What the task asks: Your answer should be an exact copy of the lines from the start of the entries to the line containing "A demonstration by", both included.

Records drawn from a dataset:
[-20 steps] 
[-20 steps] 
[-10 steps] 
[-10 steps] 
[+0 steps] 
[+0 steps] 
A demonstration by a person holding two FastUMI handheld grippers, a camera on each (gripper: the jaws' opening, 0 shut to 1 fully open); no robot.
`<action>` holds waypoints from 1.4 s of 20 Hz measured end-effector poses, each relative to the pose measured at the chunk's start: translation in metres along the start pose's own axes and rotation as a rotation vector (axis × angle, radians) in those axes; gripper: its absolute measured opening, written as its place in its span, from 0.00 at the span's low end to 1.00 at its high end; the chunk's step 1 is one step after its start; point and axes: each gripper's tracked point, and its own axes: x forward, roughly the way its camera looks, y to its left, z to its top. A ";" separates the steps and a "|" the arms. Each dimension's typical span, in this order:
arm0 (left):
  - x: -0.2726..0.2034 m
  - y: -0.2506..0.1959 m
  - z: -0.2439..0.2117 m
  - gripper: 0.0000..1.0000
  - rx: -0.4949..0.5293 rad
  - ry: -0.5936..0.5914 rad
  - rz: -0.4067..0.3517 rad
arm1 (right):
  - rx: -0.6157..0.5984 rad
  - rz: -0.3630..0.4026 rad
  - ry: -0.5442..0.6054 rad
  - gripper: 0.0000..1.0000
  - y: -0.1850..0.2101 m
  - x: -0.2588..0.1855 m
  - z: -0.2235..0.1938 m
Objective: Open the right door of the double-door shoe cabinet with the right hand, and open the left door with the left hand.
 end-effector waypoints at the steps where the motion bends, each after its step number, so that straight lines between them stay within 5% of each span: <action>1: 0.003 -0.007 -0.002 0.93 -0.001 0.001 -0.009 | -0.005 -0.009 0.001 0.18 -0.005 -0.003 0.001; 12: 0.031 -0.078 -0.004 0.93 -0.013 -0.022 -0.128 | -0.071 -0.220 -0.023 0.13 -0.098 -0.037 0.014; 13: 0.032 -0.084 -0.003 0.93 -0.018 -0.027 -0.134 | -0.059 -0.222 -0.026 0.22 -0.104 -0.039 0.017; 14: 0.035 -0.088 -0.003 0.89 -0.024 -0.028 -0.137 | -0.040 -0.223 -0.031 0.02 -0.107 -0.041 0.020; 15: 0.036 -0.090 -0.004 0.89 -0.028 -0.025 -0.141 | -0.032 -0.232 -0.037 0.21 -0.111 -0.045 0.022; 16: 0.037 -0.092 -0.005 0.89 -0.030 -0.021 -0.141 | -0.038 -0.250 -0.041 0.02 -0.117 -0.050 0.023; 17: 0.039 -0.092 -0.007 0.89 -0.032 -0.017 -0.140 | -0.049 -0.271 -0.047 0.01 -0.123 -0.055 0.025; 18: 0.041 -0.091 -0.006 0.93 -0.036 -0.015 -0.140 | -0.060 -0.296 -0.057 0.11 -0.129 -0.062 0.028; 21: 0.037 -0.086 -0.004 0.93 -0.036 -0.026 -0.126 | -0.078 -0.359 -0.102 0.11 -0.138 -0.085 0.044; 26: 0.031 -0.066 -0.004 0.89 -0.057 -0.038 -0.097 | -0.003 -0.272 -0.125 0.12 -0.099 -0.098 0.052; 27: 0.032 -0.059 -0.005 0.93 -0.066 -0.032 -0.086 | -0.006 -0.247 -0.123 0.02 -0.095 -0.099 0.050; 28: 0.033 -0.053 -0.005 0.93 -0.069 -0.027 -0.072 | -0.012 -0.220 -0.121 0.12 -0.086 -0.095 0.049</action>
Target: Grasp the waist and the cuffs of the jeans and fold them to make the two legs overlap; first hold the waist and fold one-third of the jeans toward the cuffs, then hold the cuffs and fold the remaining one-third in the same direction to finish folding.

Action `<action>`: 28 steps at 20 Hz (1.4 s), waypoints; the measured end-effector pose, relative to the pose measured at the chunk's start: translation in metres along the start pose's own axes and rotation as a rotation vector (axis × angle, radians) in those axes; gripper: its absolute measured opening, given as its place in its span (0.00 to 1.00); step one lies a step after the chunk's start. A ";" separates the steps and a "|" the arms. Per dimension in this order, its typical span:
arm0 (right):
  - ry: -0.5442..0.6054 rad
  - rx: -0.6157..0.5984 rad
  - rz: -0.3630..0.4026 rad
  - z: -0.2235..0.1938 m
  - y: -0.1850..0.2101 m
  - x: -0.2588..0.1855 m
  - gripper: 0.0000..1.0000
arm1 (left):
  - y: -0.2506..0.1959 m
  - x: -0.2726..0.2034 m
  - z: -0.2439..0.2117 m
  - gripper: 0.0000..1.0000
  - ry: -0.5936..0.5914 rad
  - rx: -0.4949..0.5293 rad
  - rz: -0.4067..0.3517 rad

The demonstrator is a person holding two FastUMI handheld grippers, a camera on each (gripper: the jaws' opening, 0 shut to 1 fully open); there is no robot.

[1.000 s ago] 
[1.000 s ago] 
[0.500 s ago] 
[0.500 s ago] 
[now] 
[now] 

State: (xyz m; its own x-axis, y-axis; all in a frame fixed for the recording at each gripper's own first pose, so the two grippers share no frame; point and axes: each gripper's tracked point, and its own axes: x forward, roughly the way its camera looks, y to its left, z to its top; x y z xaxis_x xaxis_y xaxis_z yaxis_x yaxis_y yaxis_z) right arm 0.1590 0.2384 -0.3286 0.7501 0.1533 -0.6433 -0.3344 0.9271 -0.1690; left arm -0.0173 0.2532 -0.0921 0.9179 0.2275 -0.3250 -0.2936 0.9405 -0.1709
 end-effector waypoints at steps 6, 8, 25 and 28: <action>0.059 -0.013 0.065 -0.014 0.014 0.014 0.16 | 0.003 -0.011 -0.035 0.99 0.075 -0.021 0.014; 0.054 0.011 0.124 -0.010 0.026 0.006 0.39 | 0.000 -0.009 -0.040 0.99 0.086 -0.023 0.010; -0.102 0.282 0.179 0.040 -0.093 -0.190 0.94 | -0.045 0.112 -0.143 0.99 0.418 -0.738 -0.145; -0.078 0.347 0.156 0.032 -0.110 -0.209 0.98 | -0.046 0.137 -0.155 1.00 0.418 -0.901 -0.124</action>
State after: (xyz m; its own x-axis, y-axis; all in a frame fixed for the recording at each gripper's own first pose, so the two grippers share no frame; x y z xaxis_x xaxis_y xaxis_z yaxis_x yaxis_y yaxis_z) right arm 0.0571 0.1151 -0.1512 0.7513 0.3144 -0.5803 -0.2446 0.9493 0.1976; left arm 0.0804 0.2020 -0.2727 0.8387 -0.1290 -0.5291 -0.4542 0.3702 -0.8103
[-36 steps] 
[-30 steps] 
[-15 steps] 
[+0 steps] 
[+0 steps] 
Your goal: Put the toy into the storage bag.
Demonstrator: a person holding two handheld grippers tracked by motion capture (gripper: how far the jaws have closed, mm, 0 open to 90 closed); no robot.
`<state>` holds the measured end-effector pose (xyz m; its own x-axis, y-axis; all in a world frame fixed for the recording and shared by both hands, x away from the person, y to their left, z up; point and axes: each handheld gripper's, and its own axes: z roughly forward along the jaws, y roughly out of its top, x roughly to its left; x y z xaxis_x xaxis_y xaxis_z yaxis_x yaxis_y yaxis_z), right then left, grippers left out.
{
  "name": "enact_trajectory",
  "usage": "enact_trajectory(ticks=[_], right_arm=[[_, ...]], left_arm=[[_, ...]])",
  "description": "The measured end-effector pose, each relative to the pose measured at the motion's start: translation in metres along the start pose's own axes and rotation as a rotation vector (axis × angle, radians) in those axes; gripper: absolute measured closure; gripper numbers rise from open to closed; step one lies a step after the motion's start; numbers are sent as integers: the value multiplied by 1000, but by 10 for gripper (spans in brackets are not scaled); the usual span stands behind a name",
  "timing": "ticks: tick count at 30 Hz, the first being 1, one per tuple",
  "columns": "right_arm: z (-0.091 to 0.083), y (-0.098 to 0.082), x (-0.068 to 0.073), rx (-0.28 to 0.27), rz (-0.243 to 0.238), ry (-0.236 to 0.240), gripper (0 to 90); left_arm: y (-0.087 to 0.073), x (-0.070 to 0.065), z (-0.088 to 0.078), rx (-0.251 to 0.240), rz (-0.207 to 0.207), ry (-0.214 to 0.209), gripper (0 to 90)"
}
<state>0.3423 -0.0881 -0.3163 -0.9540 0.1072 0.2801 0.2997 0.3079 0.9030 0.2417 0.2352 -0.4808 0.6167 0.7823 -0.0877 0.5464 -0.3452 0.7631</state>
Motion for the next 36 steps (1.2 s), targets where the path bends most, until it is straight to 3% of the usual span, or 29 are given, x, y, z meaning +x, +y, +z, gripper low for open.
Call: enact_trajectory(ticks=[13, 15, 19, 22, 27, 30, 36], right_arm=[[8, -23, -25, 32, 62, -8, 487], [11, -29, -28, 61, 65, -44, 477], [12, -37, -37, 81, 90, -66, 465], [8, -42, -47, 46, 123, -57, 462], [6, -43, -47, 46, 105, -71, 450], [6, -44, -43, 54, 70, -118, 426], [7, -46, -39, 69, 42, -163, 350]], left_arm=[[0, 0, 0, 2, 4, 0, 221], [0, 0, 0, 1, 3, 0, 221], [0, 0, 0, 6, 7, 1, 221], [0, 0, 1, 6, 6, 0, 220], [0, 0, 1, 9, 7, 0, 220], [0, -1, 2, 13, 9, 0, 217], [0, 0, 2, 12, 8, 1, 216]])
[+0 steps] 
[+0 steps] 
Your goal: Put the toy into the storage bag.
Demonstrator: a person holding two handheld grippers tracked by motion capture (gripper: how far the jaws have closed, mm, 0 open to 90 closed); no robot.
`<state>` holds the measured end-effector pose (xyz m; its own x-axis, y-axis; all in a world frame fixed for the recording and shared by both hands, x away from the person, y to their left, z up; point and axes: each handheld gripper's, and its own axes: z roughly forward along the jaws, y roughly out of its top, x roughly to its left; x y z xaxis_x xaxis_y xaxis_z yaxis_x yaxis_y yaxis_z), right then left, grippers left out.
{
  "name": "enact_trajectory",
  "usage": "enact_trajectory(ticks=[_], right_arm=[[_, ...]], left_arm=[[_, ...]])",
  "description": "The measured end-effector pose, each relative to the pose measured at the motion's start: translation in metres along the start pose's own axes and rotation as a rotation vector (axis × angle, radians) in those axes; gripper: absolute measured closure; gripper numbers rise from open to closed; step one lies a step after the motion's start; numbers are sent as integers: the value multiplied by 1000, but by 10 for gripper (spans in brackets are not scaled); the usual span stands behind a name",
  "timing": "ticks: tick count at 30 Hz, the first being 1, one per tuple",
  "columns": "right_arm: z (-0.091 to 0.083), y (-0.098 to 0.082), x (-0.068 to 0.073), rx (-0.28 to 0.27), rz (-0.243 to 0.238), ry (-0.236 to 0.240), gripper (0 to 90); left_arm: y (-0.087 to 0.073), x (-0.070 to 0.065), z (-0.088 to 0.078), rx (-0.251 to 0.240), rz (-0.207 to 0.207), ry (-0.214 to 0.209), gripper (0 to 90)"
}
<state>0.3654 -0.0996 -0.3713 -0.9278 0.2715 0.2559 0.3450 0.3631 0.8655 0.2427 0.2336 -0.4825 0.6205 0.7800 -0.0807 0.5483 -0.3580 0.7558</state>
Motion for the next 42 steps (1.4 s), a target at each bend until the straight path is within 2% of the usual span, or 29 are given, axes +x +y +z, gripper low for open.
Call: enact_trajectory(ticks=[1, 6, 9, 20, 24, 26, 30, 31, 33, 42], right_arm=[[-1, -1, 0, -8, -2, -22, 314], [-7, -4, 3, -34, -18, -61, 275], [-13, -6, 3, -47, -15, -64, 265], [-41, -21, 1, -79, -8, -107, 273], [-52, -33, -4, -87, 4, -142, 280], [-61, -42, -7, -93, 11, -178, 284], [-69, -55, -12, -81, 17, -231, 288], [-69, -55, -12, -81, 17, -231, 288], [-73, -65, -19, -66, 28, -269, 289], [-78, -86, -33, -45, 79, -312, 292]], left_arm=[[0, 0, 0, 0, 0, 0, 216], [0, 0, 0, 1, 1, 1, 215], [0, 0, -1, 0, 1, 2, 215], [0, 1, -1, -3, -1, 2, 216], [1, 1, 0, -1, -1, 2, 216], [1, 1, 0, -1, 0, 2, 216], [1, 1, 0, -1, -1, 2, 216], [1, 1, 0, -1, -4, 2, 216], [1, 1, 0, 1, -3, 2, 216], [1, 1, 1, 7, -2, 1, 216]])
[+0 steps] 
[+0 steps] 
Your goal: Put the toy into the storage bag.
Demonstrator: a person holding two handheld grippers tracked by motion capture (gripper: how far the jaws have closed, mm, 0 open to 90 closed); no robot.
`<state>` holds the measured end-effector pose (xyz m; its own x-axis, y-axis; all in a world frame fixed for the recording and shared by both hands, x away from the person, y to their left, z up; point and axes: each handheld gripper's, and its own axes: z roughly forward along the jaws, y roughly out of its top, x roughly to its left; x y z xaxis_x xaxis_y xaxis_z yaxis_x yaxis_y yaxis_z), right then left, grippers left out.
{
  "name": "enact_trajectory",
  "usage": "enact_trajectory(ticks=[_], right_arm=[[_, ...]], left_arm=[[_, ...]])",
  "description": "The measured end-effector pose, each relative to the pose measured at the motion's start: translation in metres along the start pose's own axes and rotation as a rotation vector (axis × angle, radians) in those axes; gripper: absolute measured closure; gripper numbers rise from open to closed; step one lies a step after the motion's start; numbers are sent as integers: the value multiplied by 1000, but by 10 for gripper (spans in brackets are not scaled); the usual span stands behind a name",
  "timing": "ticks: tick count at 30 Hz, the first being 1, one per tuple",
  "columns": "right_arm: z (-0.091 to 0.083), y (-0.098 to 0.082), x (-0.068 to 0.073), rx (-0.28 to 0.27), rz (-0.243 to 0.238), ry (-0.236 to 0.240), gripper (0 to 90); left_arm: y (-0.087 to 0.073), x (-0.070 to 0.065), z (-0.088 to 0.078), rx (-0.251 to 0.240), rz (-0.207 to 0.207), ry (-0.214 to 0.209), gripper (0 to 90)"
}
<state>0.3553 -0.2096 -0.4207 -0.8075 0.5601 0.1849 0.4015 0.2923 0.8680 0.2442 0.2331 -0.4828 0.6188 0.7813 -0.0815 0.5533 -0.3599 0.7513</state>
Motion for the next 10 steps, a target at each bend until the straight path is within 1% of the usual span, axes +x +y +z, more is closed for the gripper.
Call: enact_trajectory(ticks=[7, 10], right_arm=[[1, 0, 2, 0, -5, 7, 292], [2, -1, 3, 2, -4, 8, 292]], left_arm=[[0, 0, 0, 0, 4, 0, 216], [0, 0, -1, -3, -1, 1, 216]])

Expected output:
[-20 steps] 
[-20 steps] 
[-10 steps] 
[-10 steps] 
[+0 steps] 
[+0 steps] 
A demonstration by a person holding two FastUMI handheld grippers, a camera on each (gripper: the jaws' opening, 0 shut to 1 fully open); no robot.

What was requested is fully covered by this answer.